Finance Minister Arun Jaitley said the states faced an average 16 per cent shortfall in GST revenue collections in the first year of implementation (July 2017-March 2018) that has now narrowed to 13 per cent during April-August period of the current financial year. “As it goes on a glide path downwards, the more it comes closer to zero at the expiry of the fifth year, the more the states will be closer to achieving those targets,” he said.
Jaitley said one of the reasons for shortfall being faced by states is the existence of state-specific levies such as purchase tax, entry tax in the base year of 2015-16 that later got subsumed under GST after its implementation from July 1, 2017.

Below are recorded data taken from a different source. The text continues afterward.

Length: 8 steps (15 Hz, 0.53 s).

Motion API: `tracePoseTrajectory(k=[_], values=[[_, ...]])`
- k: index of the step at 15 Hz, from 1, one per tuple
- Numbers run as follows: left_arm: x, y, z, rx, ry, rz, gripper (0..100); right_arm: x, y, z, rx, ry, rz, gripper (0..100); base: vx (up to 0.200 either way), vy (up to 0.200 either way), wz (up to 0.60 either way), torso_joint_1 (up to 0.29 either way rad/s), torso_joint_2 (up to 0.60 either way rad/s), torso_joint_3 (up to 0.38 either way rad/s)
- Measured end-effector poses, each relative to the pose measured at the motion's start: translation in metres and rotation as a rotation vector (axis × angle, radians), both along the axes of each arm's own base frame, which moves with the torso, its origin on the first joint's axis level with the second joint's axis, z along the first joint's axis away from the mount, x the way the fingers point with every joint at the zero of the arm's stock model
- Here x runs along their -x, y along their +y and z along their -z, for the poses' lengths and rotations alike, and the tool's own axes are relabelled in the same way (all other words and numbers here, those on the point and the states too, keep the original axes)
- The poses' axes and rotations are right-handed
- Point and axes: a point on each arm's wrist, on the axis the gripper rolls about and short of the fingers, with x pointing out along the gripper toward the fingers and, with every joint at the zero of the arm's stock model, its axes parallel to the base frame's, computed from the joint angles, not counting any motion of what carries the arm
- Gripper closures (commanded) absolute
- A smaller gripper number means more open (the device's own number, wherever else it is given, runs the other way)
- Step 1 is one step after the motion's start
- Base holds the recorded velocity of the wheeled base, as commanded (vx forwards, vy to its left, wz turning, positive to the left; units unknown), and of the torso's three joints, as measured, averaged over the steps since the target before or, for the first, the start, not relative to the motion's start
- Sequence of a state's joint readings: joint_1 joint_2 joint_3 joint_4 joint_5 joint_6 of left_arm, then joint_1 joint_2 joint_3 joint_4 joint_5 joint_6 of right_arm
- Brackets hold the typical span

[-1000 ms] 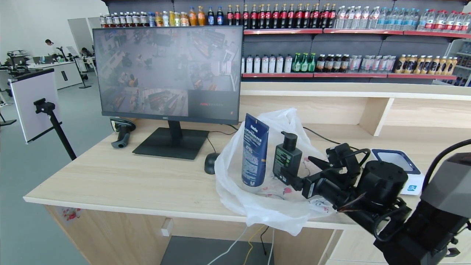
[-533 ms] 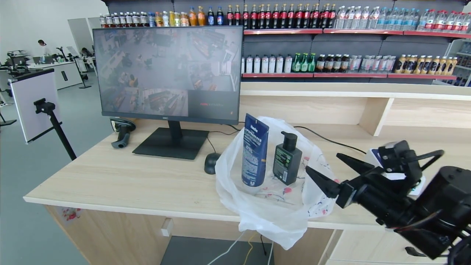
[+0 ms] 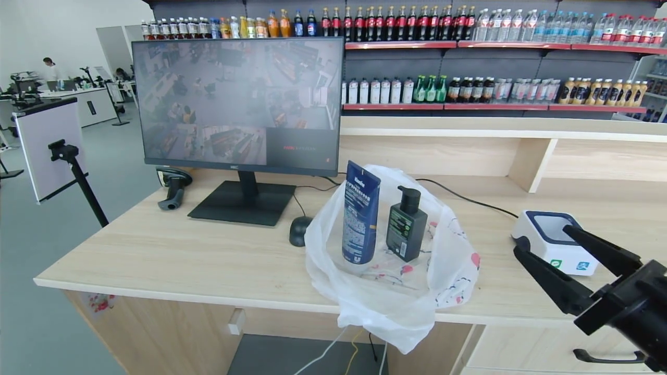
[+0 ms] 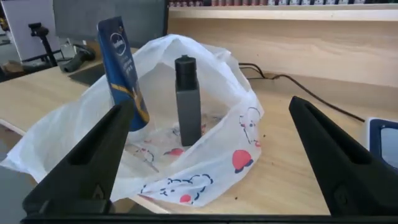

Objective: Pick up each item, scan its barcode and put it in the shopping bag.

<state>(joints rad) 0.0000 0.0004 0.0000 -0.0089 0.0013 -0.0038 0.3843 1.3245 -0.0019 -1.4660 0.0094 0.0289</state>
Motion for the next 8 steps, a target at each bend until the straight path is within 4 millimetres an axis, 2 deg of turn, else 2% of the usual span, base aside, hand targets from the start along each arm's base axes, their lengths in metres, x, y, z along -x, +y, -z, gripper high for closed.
tracePoseTrajectory(k=[4,8], values=[[0.0,0.0,0.0,0.0,-0.001,0.001,0,0.03,-0.013,0.013,0.073,0.17,0.01,0,0.0,0.0,0.0,0.0,0.0,0.0],[0.0,0.0,0.0,-0.001,-0.001,0.001,0,0.093,-0.037,0.038,0.151,0.287,-0.019,0,0.0,0.0,0.0,0.0,0.0,0.0]])
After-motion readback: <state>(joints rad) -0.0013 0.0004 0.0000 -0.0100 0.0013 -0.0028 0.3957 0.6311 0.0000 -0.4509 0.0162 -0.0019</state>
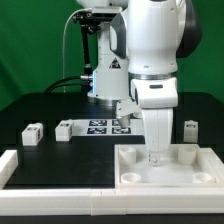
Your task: Assemble one leg
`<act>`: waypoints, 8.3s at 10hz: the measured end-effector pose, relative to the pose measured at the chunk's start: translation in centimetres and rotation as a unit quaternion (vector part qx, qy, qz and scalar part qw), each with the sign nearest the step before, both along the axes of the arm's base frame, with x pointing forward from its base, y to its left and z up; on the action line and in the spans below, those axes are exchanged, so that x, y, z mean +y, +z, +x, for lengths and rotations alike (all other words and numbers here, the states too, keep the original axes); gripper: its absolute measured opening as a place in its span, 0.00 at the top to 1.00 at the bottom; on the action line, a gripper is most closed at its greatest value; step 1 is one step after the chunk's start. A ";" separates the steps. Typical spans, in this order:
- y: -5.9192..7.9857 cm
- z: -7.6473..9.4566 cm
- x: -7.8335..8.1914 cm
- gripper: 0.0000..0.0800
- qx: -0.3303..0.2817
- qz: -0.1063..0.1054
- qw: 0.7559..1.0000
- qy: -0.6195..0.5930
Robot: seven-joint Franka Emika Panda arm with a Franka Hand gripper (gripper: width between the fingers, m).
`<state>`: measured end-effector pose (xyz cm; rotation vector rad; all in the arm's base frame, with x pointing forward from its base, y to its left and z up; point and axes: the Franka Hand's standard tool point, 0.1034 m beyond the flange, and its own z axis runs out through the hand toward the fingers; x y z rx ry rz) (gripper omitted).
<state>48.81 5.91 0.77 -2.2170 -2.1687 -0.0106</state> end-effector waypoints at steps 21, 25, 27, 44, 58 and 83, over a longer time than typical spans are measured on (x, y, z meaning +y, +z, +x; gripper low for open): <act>3.1 -8.1 8.7 0.19 0.046 -0.007 0.724 -0.688; 3.2 -8.3 9.5 0.19 0.058 -0.018 0.726 -0.685; 3.2 -9.5 9.0 0.19 0.106 -0.082 0.728 -0.673; 0.0 -11.3 10.4 0.64 0.285 -0.290 0.672 -0.618; 6.1 -5.6 9.4 0.64 0.278 -0.244 0.707 -0.603; 9.1 12.4 5.8 0.64 -0.143 0.177 0.766 -0.602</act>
Offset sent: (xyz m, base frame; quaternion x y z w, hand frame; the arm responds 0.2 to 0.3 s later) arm -0.0320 0.0036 0.0441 0.0004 -0.0522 0.1188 0.9915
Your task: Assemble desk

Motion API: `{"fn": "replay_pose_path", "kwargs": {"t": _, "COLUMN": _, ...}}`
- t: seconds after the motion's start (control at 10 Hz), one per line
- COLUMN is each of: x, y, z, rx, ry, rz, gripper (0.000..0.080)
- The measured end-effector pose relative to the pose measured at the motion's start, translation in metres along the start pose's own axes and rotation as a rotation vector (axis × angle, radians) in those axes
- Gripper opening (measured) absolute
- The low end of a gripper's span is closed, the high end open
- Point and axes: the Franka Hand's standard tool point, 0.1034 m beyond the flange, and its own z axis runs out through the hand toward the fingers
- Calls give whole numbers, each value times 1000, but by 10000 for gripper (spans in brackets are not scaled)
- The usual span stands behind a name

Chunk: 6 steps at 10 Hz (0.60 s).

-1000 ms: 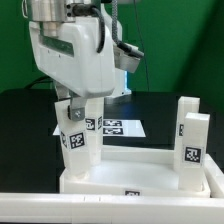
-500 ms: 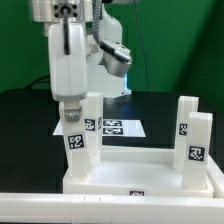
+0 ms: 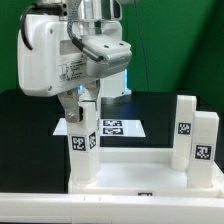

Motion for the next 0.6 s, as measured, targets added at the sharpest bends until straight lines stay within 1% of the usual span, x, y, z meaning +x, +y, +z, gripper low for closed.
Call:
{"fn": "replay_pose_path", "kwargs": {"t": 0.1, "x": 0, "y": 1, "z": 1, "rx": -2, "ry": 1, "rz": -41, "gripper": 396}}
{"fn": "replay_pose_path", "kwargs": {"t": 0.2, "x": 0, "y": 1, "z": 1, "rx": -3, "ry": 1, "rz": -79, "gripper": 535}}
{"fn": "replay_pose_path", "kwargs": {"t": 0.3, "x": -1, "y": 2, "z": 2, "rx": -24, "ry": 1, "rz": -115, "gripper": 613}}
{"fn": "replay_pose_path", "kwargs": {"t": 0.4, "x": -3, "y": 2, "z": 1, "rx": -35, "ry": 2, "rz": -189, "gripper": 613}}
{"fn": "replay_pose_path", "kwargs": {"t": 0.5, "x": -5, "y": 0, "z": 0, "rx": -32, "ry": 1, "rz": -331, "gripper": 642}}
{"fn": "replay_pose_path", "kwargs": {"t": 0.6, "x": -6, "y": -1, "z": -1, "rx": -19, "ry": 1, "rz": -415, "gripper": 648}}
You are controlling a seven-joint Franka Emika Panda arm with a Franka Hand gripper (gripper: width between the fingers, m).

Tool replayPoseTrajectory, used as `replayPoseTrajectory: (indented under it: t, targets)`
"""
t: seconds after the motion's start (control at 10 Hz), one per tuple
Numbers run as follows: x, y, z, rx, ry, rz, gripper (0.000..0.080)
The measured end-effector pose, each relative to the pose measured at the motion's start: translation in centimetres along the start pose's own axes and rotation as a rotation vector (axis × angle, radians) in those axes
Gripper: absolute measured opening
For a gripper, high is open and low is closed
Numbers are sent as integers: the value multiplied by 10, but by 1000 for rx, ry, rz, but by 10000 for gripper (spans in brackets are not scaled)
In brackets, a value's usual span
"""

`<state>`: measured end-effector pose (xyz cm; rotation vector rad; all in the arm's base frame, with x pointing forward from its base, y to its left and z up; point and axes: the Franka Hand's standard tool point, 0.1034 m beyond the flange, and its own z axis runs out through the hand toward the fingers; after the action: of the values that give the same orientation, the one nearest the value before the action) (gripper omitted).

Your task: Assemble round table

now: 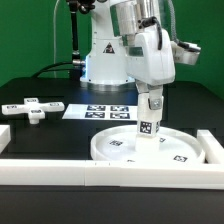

The states which are facing a revenue shortfall will require compensation funded by the levy of compensation cess under GST. Finance Secretary Hasmukh Adhia has visited five states facing revenue shortfall and submitted his report to the Council.
Six states — Mizoram, Arunachal, Manipur, Nagaland, Sikkim and Andhra Pradesh — are facing revenue surplus in current fiscal. The 10 states/UTs which are facing the highest revenue shortfall during April-August are Puducherry (42 per cent), Punjab and Himachal Pradesh (36 per cent each), Uttarakhand (35 per cent), Jammu & Kashmir (28 per cent), Chhattisgarh (26 per cent), Goa (25 per cent), Odisha (24 per cent), Karnataka and Bihar (20 per cent each).
Under GST, 2015-16 has been fixed as the base year for calculation of compensation to states in case of revenues falling short of 14 per cent growth over the base year during the first five years of GST.